Paul Flynn is questioning Batmanghelidjh as to why the numbers of clients handed over to local authorities were so much lower than the number Kids Company claimed to have on their books. The charity’s records claimed to have 36,000 clients, but only 1,069 were handed over, he said.
Batmanghelidjh is facing searching questions about the way that way that Kids Company handed money to clients. She said:
When legislation changed and people without status [ie asylum seekers] were not able to claim benefits that means the mothers and their children were starving.
She insists that money was only handed to children and their families after a rigorous oversight process involving a number of mental health professionals. MPs are suggesting that after the money was handed over, Kids Company lost control of what it was spent on.
“There are large numbers of young children who are being abysmally failed by their government because they are not being protected and they are not being cared for appropriately,” Batmanghelidjh says.

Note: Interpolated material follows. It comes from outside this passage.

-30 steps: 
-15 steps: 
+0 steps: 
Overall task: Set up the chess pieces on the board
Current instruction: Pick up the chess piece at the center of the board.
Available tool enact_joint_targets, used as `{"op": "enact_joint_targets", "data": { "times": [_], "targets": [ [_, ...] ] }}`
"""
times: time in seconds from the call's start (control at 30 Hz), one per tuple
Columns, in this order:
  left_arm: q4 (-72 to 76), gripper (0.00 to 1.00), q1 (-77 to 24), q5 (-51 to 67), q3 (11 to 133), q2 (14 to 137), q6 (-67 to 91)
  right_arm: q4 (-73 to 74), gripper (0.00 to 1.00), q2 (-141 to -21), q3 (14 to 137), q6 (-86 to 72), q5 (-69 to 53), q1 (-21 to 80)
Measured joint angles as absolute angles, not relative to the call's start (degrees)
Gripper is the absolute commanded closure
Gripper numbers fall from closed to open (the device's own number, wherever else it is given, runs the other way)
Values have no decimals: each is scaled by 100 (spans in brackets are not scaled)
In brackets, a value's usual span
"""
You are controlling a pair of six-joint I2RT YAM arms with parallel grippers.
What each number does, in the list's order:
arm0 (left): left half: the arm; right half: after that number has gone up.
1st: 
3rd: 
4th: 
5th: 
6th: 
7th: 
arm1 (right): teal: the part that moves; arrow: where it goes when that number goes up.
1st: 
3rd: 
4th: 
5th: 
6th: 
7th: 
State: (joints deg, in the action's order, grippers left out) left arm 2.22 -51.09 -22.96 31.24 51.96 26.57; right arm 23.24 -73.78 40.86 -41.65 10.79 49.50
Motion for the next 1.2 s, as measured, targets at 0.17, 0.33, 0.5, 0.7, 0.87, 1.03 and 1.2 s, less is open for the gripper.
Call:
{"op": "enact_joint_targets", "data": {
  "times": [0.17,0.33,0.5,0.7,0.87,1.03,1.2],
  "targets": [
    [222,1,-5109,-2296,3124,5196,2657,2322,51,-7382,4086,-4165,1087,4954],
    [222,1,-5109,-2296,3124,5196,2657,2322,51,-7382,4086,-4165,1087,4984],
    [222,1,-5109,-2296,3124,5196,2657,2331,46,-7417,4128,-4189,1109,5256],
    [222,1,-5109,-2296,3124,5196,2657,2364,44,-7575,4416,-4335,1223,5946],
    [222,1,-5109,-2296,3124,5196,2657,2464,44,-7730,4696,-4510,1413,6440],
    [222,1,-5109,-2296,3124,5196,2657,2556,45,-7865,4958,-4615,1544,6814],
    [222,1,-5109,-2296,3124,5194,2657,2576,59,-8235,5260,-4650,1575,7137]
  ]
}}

She is answering questions about the money spent on children, and how it was spent - a central criticism of the way that Kids Company operated.
“I don’t think all of these organisations would have collaborated with kids company if it was all fraudulent,” says Yentob, defending the charity against suggestions from MPs that it somehow influenced the evaluations made of it.
Yentob tells MPs that he doesn’t know how many organisations that have had so many evaluations as Kids Company, reeling off a list of eminent organisations that have probed the charity’s practices.
Batmanghelidjh is talking about how how the charity worked and the challenges it faced.
We were getting young people who were literally so mentally ill they were hearing voices ...
This is a result of chronic substance abuse since they were young children.
Two months after the collapse of Kids Company, the founder of the charity will be quizzed by MPs about how it was run.
Camila Batmanghelidjh and the charity’s chairman of trustees, Alan Yentob, will face the Commons Public Administration Committee where they are expected to be questioned about how taxpayers’ money was used.
Their appearance comes a day after an investigation by BBC’s Newsnight and BuzzFeed News uncovered documents raising concerns about the charity’s management dating back to 2002.
We will be liveblogging the action as it happens.